Sedangkan pria paruh baya itu yang menatap penuh amarah ke arah Dimas, anak laki-lakinya yang begitu keras kepala itu. Tidak bisa di tebak bagaimana isi kepala Dimas, anak itu sulit di tebak.
"Sudah ayah, jangan seperti itu nanti darah tinggi."
"Anak itu memang benar-benar." Sedangkan Anna menatap kepergian Dimas yang mengabaikan dirinya begitu saja membuatnya kesal. Bukan kesal kepada Dimas, lebih tepatnya kesal kepada Hana.
"Selalu saja Hana, Hana, dan Hana. Kakak tidak pernah perduli kepadaku. Hana sialan, lihat saja akan aku buat kau menderita seumur hidup."
Di sisi lain, Dimas berlari keluar rumah dan memanggil nama adik perempuannya beberapa kali sampai ia menemukannya. Hana menoleh ke arah Dimas, ia bertanya-tanya kepada Dimas berlari seperti itu dan memanggil namanya.
"Ada apa kak?" Dimas tersenyum dan menarik tas Hana. Memasukkan bekal itu ke dalam tas berwarna hitam itu, tidak lupa air minum juga dia masukkan.
Hana yang melihat itu hanya tersenyum, kakaknya memang begitu perhatian kepadanya. Menganggap jika Dimas adalah ayah sekaligus ibu baginya, kedua kasih sayang yang tidak pernah Hana rasakan selama ini. Hanya kebencian yang Hana terima.
Dimas menata rambut adiknya itu agar terlihat rapih, adiknya memang cantik. Tidak salah lagi kalau Hana adalah adiknya yang sebenarnya, cantik dan manis. Bahkan semua teman-temannya mengakui akan kecantikan Hana yang begitu khas. Bentuk mata yang begitu indah, sama seperti matanya.
"Berangkatnya bareng sama kakak saja, kalau naik angkutan kakak takut kamu kenapa-napa." Hana awalnya mengangguk mengiyakan tawaran Dimas. Tapi ada seseorang yang berlari ke arah mereka berdua.

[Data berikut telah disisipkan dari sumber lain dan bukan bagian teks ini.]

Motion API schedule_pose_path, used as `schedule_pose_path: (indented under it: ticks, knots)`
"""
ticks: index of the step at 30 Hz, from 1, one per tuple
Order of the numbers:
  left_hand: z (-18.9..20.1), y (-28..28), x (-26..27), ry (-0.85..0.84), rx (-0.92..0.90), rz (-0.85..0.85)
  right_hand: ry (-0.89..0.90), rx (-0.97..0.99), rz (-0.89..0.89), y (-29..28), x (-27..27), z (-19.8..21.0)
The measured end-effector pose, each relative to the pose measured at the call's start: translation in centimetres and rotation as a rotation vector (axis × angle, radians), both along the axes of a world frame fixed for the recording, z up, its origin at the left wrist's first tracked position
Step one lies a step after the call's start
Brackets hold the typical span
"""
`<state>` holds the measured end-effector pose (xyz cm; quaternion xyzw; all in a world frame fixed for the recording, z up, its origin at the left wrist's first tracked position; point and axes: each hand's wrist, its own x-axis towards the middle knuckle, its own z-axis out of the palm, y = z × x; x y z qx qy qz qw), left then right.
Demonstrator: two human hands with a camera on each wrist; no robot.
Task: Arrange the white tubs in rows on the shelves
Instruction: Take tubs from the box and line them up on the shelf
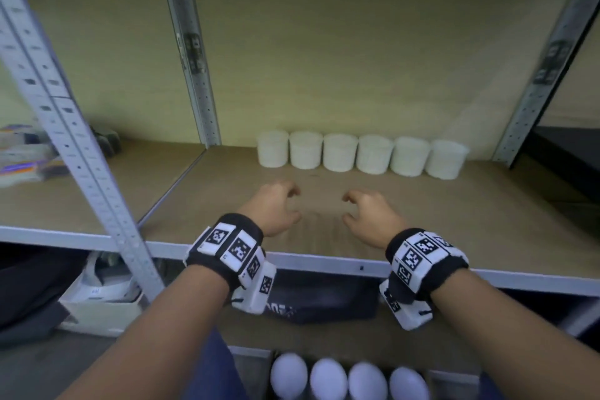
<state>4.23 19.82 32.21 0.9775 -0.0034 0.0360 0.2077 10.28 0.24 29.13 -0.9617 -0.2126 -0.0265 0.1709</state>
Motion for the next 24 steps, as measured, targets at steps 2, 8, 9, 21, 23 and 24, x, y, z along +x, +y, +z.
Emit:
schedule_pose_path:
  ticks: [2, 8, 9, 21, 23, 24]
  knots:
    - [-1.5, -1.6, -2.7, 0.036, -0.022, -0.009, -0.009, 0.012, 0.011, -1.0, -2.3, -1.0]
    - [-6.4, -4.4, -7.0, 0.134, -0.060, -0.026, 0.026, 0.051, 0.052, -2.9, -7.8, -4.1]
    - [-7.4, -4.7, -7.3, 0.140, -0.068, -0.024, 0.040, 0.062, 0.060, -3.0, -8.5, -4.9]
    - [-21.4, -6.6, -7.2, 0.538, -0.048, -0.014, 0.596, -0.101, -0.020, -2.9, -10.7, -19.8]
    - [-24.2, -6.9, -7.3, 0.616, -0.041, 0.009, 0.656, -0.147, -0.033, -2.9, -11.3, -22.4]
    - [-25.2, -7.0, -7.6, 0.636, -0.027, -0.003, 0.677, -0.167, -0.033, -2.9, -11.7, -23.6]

"Tidak! Kakak harus bersama aku, kak Dimas antar aku sekolah ya?" Dimas seketika menatap, ia menjadi muak dengan sandiwara ini. Jika saja kriminal diperbolehkan maka Dimas akan membunuh Anna saja.
"Kau punya mobil sendiri, digunakan. Hana tidak punya kendaraan untuk berangkat sekolah, mandiri sesekali. Jangan manja, tar gede melarat."

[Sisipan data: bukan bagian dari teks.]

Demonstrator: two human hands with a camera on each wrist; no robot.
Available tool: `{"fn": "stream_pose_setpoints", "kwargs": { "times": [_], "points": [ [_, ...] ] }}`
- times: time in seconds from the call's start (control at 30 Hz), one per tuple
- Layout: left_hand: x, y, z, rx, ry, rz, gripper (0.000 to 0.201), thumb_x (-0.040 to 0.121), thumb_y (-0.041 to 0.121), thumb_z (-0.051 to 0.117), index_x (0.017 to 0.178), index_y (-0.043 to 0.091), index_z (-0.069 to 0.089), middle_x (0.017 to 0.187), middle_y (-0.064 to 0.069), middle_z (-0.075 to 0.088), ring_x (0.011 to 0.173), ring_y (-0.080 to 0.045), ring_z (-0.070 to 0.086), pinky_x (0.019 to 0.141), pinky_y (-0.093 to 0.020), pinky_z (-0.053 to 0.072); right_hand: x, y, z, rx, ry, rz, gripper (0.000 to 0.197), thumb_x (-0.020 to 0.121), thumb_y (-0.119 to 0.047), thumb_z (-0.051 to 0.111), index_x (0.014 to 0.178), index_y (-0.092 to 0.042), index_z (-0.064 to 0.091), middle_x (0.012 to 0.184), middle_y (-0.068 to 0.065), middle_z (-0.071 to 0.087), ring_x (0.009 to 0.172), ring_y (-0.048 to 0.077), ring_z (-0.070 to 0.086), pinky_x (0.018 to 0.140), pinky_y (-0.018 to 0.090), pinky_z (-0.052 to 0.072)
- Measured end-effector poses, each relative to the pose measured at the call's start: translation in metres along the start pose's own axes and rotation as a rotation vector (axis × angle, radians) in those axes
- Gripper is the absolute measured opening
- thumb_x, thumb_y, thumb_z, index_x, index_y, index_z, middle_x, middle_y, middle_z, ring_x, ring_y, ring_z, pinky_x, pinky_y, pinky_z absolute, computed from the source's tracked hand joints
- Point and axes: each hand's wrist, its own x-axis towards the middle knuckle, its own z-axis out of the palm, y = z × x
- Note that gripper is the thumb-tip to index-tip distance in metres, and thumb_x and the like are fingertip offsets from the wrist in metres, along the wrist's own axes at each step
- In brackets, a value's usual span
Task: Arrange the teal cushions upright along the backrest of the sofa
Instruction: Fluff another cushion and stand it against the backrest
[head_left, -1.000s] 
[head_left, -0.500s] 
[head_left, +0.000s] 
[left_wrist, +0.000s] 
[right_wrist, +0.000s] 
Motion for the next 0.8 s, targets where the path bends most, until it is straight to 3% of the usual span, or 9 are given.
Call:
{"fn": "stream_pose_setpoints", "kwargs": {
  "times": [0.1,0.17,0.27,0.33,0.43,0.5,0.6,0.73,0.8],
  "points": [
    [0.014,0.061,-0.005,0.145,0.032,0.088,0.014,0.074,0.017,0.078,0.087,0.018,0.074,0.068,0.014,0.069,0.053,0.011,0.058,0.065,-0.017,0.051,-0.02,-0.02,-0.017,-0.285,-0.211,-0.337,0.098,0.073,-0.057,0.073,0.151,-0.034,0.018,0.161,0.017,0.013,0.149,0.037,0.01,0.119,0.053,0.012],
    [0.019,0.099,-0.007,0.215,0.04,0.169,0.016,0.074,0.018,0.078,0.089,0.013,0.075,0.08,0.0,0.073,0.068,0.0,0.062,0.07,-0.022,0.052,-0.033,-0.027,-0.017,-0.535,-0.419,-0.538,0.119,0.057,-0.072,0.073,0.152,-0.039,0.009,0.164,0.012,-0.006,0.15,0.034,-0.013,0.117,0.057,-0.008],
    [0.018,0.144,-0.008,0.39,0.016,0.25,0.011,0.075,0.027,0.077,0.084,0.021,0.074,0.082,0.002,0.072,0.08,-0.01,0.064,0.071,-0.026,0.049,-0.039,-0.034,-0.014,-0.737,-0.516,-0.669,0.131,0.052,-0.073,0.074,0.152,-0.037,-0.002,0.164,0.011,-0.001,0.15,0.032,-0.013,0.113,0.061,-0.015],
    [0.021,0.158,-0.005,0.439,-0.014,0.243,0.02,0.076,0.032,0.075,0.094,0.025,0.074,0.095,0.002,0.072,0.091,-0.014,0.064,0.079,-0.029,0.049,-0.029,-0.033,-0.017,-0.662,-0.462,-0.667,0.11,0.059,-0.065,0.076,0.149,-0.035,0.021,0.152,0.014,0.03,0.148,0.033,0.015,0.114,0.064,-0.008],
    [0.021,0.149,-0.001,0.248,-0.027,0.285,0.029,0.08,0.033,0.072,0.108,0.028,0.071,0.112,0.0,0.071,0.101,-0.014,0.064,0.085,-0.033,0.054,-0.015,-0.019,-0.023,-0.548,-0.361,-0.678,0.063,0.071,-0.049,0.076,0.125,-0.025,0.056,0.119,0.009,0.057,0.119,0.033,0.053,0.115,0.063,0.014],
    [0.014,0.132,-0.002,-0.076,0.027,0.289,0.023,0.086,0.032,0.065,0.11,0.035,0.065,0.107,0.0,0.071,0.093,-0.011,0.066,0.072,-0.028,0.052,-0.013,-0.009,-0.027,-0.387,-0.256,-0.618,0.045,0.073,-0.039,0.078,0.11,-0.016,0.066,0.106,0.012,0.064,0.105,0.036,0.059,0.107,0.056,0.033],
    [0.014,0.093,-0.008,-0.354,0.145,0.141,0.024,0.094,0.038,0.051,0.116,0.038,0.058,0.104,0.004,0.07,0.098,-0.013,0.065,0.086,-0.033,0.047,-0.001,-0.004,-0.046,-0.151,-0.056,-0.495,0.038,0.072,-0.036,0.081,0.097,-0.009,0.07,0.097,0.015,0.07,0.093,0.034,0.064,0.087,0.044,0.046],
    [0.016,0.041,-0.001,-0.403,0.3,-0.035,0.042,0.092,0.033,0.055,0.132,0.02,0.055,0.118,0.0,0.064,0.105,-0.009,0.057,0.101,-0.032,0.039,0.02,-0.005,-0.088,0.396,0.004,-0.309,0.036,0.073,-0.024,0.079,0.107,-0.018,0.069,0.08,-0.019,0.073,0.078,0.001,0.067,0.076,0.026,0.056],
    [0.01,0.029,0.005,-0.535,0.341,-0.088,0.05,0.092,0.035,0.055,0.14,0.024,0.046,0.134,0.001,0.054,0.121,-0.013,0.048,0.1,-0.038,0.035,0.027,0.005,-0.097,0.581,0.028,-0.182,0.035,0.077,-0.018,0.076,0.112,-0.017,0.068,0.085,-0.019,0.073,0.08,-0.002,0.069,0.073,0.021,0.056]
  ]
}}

"Kakak! Ayo sama Anna saja. Anna maunya sama kak Dimas." Anna menarik-narik baju Dimas, membuat lelaki itu reflek menepis tangan Anna dengan kasar. Ia risih jika diperlakukan seperti itu.
"Dimas! Jangan kasar sama Anna. Berangkat bareng Anna saja apa susahnya sih? Biarkan Hana naik angkutan umum saja, manja sekali. " Hana hanya menunduk dan kemudian berjalan keluar area rumah jalan kaki.
Dimas hendak mengejar adiknya itu tapi di tahan oleh Anna yang terus merengek seperti bayi. Dimas muak, di tambah tatapan membunuh itu seolah menuntutnya melakukan sesuatu dan harus di turuti. Berakhir Dimas berangkat bersama Anna dengan penuh perasaan terpaksa.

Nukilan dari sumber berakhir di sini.